Having regard to the new regional coastal plan (which included reference to the importance of protecting kaimoana gathering areas), and s5(2) RMA 1991 the proposal was a soundly based trial of an option for deposing of port dredgings and represented a use and protection of the natural sand resource in a way which enabled the people and community of New Plymouth to provide for their social and economic well-being. Any adverse effects on marine life and on kaimoana valued by Mäori would be minor and temporary.

The conditions to the consent were modified to include in the monitoring programme a provision for a protocol for any artifacts found in the course of the operation.  In addition, the port company was to pay a $50,000 bond to the Taranaki Regional Council to be used for restorative works if the regional council, in its sole discretion, considered after 12 months that sand from the trial has adversely affected kaimoana beds.

Malborough Seafood Ltd v Malborough District Council

W012/98. Environment Court. 20 February 1998. Kenderdine J, R Bishop, I McIntyre

This was an appeal from the refusal of the district council to issue a coastal permit for a marine farm for shellfish. Local iwi were among the opponents to the farm proposal. They presented evidence that they considered themselves kaitiaiki of the area, and that there was a direct link between the diminution of their role as kaitaiki in recent decades and the decline in marine life. The mana of the local tribes was also bound up with their reputation for providing kaimoana of high quality in abundance.

Held: the decision of the district council should be confirmed and the appeal disallowed because of, among other matters, the effects on the seabed ecology, cultural effects on local iwi and the failure to adequately consultation the iwi.

While the applicant argued that the proposal would have little effect on the ecology of the seabed, the local iwi argued otherwise, and the court found that the ecological balance was likely to be upset by the fall of shell and organic debris from the farm smothering the adjacent fishery. The local iwi produced a record of fishing permits which they had issued to their members to fish for hui, which covered a wide variety of fish and shellfish species in the area.

As for cultural values, the court noted the application to the Mäori Land Court for title to the foreshore and seabed of the Malborough Sounds (see Mäori LR Dec 97/Jan 98) but made no comment on it since it was outside the jurisdiction of the court. The proposed farm would be in an area which local iwi had considerable historical connections with and considered themselves kaitiaiki of. The farm would restrict access to, and the use of nets in, a traditional fishing ground for kina and other species which was commonly resorted to. The court noted that if, as in this case, there was no effective challenge to the Mäori evidence on issues of sustainable management, and if the court found that evidence credible, then it was required to make findings in support of the iwi case.

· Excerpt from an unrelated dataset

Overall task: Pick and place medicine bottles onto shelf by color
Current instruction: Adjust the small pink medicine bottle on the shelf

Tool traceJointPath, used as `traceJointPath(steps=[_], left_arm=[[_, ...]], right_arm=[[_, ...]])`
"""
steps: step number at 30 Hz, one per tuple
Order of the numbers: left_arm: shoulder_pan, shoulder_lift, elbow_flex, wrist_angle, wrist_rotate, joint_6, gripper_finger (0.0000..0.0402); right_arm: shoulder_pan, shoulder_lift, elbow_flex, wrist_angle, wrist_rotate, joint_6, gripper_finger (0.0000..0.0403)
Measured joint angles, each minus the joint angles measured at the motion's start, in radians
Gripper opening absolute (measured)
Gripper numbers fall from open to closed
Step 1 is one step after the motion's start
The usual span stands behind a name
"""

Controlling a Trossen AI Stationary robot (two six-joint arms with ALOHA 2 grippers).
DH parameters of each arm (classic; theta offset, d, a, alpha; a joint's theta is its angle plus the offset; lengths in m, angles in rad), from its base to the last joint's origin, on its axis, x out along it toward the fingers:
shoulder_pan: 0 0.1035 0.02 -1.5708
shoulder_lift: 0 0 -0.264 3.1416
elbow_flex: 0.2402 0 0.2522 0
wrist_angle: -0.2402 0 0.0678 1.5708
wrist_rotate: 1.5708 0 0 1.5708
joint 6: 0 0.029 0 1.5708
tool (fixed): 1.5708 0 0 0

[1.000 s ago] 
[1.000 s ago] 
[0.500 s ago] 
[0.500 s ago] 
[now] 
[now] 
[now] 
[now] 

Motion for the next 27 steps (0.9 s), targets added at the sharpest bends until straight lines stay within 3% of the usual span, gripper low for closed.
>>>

There had also been inadequate consultation with local iwi in terms of section 8. The council had done no more than notify iwi of the proposal and advise the applicant to contact iwi groups. Local iwi were required, for no renumeration, to service 11 local bodies and had received 1330 resource consents to process in 1995.

There are two lines of case law on the consultation required by councils. One establishes a duty to consult with tangata whenua, the other “regards consultation as a good practice but not mandatory for either council officers or applicants.” The decision in Mason-Riseborough v Matamata-Piako District Council (A143/97, see Mäori LR Dec 97/Jan 98) establishes that the court must look to the circumstances of each case and parties must act reasonably and in good faith and “reflect an underlying fairness” in all their actions. The court will look not only at consultation prior to a council decision on a resource consent, but also further consultation which may have been undertaken up to the time an appeal is heard, and which might fulfil the duty under s8 where it has earlier been breached. In some cases a failure to adequately consult at an early stage has resulted in a requirement to undertake further consultation before an application proceeds. In other cases, where a failure to adequately consult has been “more central to the issue at hand”, the failure has led to the outright rejection of the application or plan change (eg Gill v Rotorua District Council (1993) 2 NZRMA 604; Ngäti Kahu v Tauranga District Council [1994] NZRMA 481).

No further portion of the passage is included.